What impressed me the most about Friendship was how neither Amy nor Bev entirely fit into the role of protagonist. Amy, in particular, repeatedly refuses to take certain actions that might affect the course she’s on; partway through the novel, I realized that this was the point, and that Amy’s character arose less out of action or inaction than out of simply refusing to act. That Gould is able to create bittersweet comedy from this is no small feat. Friendship is a comedy of manners, a dissection of human interaction, and a quietly satirical look at a certain section of city life.

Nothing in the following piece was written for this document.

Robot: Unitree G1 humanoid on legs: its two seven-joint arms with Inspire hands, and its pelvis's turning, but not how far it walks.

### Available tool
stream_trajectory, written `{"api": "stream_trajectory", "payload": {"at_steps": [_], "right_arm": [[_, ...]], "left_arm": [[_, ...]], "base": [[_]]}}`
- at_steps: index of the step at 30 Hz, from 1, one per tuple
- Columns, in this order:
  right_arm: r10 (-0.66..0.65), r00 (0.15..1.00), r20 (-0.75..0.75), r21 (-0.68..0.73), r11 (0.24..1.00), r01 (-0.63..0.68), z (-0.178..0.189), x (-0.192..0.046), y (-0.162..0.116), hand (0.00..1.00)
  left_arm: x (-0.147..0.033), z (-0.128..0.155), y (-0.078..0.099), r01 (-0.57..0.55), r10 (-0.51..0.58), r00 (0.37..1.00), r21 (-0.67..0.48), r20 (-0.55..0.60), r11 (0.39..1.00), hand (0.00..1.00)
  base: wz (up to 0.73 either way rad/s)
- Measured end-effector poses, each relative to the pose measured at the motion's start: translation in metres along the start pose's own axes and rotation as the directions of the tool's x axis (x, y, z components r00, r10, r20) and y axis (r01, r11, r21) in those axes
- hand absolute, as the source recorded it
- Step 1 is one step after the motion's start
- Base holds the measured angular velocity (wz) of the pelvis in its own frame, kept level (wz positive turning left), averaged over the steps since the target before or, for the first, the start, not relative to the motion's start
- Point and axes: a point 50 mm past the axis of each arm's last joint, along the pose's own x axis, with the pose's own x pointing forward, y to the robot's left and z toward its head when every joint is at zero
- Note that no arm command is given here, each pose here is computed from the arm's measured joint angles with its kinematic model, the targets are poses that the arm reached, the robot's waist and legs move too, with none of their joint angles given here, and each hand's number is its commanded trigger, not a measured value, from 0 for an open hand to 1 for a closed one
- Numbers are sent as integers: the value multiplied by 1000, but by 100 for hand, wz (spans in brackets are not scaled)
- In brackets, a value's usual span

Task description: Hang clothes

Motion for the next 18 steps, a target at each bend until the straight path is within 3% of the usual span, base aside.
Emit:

At the opposite pole from Gould’s novel is God$ Fare No Better, a novel that J. David Osborne is releasing in segments. The first, The Joy of Killing Coyotes, begins with elements suggesting that we’re in crime-fiction territory–a random killing, an undercover police operation–and quickly turns surreal. There’s a drug that stops time for those using it; there’s a man who hallucinates worm-like creatures hovering in his field of vision; and there’s a killer, called the Serpent, whose jaws allow him to devour his victims. The blend of realism and the fantastical ups the sense that anything is possible here, and Osborne’s structure, which leaps around in time, pushes that even further. Needless to say, I’m curious to see where things go from here.

While visiting India last year, friends of mine picked me up a copy of Charu Nivedita’s novel Zero Degree. It’s a surreal, fragmented work, with conscious nods to the Oulipo and the work of Kathy Acker. At times, the narrative is a realistic work about poverty and violence; at other times, it riffs on mythology, immortality, and flame wars. And sometimes, the novel’s narrator (at least one of them–there are several) pauses things entirely and comments about the fragmentation at hand. It’s heady, headlong stuff.